Table 1.

Effects of IL-19 in nonvascular cell types.

Tissue type	Effect	Species	Source
Immune cells	Th2 response in T cells	h, m	[33, 34, 42]
	Inhibits IFN-γ production in T cells	h	[34]
	Induces IL-4 and IL-13 production in T cells	h	[34]
	Induces IL-10 production in monocytes	h	[43]
	Autoinduces IL-19 expression in PBMC; dendritic cells	h	[43]
	Induce KGF expression in CD8+ T cells	h	[44]
	Suppress cell-mediated immunity in postbypass patients	h	[45]
	Induced production of IL-6; TNF-α in monocytes	m	[46]
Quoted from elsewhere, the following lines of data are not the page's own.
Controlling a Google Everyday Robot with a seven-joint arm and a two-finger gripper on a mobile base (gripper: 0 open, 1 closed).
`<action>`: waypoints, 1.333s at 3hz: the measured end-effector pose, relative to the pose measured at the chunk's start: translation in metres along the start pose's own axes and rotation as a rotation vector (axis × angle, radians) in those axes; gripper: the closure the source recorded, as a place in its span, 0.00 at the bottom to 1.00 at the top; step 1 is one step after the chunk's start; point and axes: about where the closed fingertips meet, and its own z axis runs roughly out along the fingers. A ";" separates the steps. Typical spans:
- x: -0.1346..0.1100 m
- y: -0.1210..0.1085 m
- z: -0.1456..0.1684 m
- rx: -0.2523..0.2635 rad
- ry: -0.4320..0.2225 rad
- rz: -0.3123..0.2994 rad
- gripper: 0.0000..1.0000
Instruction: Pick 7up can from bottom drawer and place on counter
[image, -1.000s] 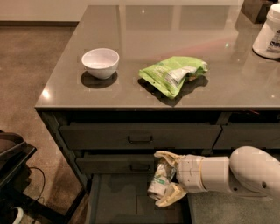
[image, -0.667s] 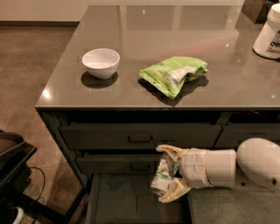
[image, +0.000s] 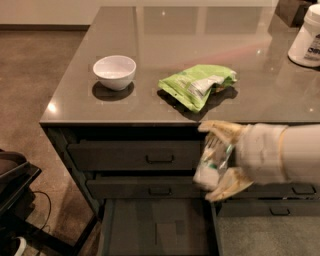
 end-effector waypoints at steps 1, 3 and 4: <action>-0.007 -0.014 -0.009 0.020 0.004 -0.022 1.00; -0.002 -0.047 -0.013 0.046 0.032 -0.078 1.00; 0.005 -0.097 -0.021 0.068 0.080 -0.155 1.00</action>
Offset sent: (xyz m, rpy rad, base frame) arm 0.0088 -0.0018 0.0163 0.0071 -0.0328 0.0005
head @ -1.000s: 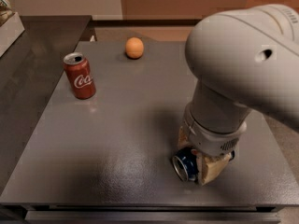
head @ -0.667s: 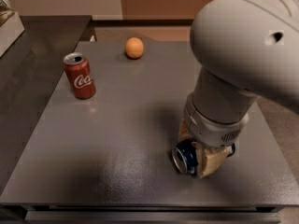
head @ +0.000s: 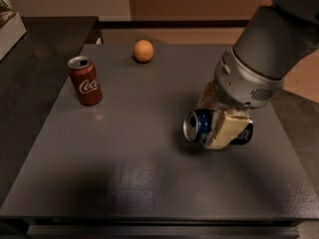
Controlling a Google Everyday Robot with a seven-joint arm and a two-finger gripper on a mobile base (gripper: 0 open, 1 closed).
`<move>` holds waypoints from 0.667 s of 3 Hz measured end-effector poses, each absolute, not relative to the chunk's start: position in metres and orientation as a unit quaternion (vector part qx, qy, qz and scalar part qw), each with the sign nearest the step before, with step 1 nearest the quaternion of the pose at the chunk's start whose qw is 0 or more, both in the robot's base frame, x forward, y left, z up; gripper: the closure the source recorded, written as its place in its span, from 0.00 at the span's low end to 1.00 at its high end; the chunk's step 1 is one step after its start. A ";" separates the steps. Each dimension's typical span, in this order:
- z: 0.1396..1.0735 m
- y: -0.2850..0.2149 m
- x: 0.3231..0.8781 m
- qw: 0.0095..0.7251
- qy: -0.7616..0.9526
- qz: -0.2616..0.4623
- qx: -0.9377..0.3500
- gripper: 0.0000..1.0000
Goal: Place pepsi can upright
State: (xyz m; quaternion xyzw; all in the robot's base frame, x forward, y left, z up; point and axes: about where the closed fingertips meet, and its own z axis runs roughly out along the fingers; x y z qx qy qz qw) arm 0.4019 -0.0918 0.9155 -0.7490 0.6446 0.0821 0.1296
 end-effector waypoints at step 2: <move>0.937 -0.089 0.423 0.314 0.708 0.271 -0.572 1.00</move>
Offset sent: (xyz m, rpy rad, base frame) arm 0.0205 0.0029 0.0578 1.1205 0.1454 -0.3428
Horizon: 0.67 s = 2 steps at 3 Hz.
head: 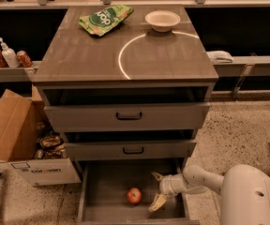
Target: Pick apple from bottom drawer and place on counter
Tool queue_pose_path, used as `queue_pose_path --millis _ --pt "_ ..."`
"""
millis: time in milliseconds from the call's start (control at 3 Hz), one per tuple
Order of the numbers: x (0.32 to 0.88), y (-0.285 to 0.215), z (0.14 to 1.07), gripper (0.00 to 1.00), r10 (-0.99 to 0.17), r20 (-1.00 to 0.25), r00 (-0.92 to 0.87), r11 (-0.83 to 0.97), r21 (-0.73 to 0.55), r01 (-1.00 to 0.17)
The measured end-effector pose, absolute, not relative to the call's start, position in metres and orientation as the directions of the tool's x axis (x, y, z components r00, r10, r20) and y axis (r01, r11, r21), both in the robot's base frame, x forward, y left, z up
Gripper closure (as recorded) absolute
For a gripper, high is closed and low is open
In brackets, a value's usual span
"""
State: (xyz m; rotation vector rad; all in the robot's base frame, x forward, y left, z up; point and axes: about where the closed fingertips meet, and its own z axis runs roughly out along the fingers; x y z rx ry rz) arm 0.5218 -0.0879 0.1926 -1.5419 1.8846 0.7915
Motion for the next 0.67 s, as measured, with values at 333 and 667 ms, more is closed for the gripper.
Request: queue_pose_path --millis 333,667 --pt "0.531 -0.082 0.181 0.00 -0.640 -0.755 -0.145 0.156 0.057 -0.986" --pt "0.539 -0.071 0.170 0.00 -0.635 -0.765 -0.111 0.126 0.039 -0.991"
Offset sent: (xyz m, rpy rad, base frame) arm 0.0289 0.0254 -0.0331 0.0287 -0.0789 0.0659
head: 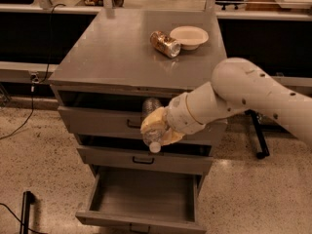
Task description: Place water bottle into bottom drawer
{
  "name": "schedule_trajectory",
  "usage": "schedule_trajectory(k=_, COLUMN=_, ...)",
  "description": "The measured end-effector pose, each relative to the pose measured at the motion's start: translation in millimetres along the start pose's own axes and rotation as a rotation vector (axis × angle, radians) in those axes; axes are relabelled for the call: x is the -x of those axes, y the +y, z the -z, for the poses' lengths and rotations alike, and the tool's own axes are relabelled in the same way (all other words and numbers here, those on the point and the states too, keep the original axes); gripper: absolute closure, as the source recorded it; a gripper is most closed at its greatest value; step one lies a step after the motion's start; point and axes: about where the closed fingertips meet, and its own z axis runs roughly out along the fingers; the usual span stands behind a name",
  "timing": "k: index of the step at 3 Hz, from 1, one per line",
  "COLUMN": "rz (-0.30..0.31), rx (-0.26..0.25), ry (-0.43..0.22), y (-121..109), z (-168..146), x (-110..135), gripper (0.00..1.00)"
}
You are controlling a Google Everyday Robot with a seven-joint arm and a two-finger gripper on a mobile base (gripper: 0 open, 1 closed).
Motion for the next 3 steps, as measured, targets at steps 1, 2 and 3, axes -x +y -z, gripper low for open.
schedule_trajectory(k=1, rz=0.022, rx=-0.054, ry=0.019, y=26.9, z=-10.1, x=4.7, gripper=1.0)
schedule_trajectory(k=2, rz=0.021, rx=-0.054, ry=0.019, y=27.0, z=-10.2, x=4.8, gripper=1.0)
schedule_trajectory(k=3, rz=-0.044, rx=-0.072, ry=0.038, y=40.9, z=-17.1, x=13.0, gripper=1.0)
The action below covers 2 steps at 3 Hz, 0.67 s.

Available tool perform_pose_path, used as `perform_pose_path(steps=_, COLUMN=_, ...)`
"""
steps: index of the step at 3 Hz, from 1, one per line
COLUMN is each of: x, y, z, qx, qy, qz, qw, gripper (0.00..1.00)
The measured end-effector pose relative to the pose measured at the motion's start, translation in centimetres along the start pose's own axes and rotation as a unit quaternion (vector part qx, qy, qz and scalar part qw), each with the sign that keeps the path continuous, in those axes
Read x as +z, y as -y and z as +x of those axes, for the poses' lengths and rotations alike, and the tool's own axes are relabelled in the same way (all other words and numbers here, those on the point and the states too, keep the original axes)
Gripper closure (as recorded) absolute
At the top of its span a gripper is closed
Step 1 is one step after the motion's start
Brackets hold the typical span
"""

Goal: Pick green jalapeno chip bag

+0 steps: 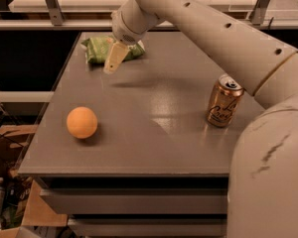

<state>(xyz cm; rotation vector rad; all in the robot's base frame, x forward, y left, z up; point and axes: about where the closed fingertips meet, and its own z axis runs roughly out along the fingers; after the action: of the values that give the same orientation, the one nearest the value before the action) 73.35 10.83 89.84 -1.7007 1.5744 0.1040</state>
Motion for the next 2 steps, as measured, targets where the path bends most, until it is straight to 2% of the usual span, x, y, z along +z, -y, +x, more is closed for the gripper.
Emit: perform_pose_path(steps=2, x=2.1, y=0.4, z=-1.9, qx=0.032, qy=0.046, qz=-0.013, qw=0.9983, gripper=0.00)
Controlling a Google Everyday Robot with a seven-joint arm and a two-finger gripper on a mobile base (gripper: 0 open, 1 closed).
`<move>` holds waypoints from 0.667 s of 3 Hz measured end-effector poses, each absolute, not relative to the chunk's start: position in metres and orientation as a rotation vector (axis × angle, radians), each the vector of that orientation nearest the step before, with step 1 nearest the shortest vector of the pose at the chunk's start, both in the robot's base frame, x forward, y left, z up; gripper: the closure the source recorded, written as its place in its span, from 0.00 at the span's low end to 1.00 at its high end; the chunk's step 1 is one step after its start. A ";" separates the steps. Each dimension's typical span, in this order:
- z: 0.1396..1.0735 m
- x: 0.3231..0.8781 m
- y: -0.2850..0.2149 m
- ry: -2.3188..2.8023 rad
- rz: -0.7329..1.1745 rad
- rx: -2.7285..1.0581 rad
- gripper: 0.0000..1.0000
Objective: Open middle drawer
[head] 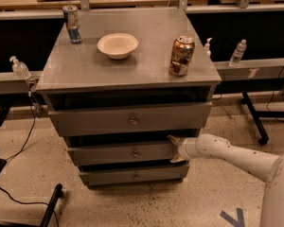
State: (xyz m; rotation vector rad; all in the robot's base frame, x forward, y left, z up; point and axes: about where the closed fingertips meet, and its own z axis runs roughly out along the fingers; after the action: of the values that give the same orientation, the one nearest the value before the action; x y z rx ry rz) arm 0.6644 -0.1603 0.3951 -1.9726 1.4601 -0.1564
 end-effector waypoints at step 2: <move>0.395 0.664 -0.160 1.460 -0.156 -1.973 0.32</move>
Offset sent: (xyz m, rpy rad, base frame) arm -0.0894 0.0453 -0.0066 0.0539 0.2235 0.1509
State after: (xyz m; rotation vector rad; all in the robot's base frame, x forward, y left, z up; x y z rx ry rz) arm 0.6643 -0.1602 0.3951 -1.9728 1.4600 -0.1558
	Induced ROS production and apoptosis in monocytes	m	[46]
Skin cells	Expressed in keratinocytes in psoriatic skin	h	[29, 47]
	STAT3 phosphorylation in HaCat keratinocyte cell line	h	[33]
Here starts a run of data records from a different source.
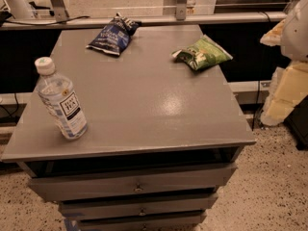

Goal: Move green jalapeno chip bag near blue chip bag

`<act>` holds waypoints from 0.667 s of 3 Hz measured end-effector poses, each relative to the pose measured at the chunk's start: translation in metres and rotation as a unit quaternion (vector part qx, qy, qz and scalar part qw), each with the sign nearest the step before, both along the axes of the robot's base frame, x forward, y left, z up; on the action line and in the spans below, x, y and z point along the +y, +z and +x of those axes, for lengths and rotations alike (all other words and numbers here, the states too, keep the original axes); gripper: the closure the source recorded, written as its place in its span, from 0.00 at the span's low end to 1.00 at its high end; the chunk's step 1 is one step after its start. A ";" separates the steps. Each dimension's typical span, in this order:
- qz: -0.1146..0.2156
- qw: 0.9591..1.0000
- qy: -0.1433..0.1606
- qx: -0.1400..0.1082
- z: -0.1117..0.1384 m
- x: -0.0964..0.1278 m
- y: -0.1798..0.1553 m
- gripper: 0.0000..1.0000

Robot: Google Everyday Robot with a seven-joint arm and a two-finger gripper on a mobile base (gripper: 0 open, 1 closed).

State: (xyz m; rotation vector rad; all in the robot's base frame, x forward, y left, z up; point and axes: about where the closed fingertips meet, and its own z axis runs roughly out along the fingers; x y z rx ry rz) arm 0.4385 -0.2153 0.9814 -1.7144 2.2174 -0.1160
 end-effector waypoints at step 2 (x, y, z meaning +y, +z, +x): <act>0.021 1.000 0.005 -0.023 0.027 0.013 -0.002 0.00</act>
Offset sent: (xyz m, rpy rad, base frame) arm 0.0792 0.0370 -0.0089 0.1201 -0.1134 0.0314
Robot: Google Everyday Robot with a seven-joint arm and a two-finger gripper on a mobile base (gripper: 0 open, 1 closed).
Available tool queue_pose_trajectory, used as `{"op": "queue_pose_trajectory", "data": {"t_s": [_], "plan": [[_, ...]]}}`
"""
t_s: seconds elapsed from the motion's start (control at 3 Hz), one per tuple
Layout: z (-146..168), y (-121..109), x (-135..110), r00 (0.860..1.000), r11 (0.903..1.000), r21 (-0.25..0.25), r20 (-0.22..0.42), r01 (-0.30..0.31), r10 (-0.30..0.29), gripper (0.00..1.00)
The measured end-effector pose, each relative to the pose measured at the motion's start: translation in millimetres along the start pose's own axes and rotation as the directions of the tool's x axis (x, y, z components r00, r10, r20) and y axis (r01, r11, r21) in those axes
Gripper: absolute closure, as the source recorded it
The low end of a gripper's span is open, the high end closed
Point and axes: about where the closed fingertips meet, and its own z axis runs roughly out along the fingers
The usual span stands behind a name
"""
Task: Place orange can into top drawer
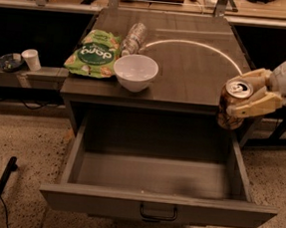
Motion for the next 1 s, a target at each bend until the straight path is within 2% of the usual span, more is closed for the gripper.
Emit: {"op": "queue_pose_trajectory", "data": {"t_s": [0.33, 0.67, 1.0], "plan": [[11.1, 18.0, -8.0, 0.976, 0.9884, 0.081, 0.187, -0.129, 0.112, 1.0], [31.3, 21.3, 10.7, 0.954, 0.9697, 0.106, 0.229, -0.22, 0.191, 1.0], [32.1, 21.4, 10.9, 0.954, 0.9697, 0.105, 0.228, -0.221, 0.192, 1.0]]}}
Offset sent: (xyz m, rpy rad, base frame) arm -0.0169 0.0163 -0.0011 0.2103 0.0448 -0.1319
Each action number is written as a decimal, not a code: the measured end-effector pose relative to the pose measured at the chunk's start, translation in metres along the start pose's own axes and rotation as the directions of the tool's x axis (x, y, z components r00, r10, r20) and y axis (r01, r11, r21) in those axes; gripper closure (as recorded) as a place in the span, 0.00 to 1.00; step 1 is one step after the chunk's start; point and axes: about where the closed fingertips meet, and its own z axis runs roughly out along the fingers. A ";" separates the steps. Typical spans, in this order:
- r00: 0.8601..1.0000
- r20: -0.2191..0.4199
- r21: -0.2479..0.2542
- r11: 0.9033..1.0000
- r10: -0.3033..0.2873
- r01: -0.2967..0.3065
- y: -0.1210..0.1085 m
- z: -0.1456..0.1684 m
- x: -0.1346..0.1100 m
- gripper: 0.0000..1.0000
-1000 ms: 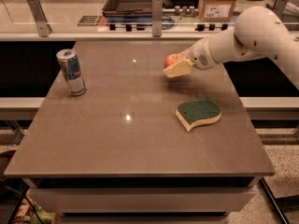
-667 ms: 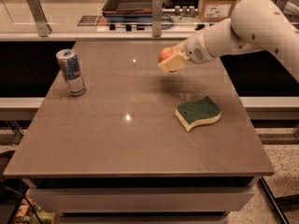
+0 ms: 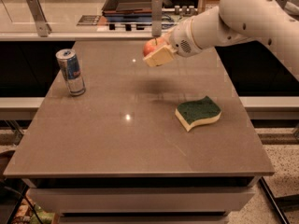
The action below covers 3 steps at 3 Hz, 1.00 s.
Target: Move apple near redbull can
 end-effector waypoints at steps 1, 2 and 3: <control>0.999 0.025 -0.060 0.998 -0.027 0.028 0.019 0.021 -0.009 1.00; 0.997 0.054 -0.125 0.991 -0.048 0.055 0.039 0.042 -0.014 1.00; 0.994 0.078 -0.176 0.981 -0.071 0.084 0.056 0.059 -0.020 1.00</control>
Offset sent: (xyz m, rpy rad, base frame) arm -0.0212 0.0799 -0.0283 0.0643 0.0220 0.2175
Airway epithelium	HBEC-produced IL-19 induces TNF-α production in THP-1 monocyte line	h	[48]
	Induced apoptosis in lung epithelium cells	h	[49]
Colon epithelium	IL-19 expression is protective against dextran sucrose sodium-induced colitis	m	[50]
Cancer cells	Inhibit proliferation in NIH:OVCAR3 (ovarian carcinoma) cells	h	[51]
	Increase proliferation in oral squamous cell carcinoma cells	h	[52]
	Increase proliferation in breast cancer cells	h, m	[53]
	Induced IL-1β, IL-6, TGF-β, MMP-2, -9, and CXCR4 in 4T1 breast cancer cells in vitro	m	[53]
	Induced fibronectin expression in 4T1 breast cancer cells in vitro	m	[53]
Fetal membranes	Induce IL-6 production	h	[39]
	Inhibit LPS-induced TNF-α production	h	[39]
Liver	Induced ROS production in Huh-7 cell line	h	[49]
Synovial fluid	Inhibits apoptosis in RASC	h	[37]
	Activates STAT3 and induces IL-6 production in RASC	h	[37]
	Induces TNF-α, IL-1β, IL-6, and RANKL in collagen-induced arthritis synovial fibroblasts	r	[54]
Nasal fibroblast	Inhibits IL-4-induced eotaxin expression by SOCS1-dependent mechanism	h	[55]

Abbreviations: HBEC: human bronchial epithelial cell, RASC: rat arthritis synovial cell, h: human, m: mouse, r: rat.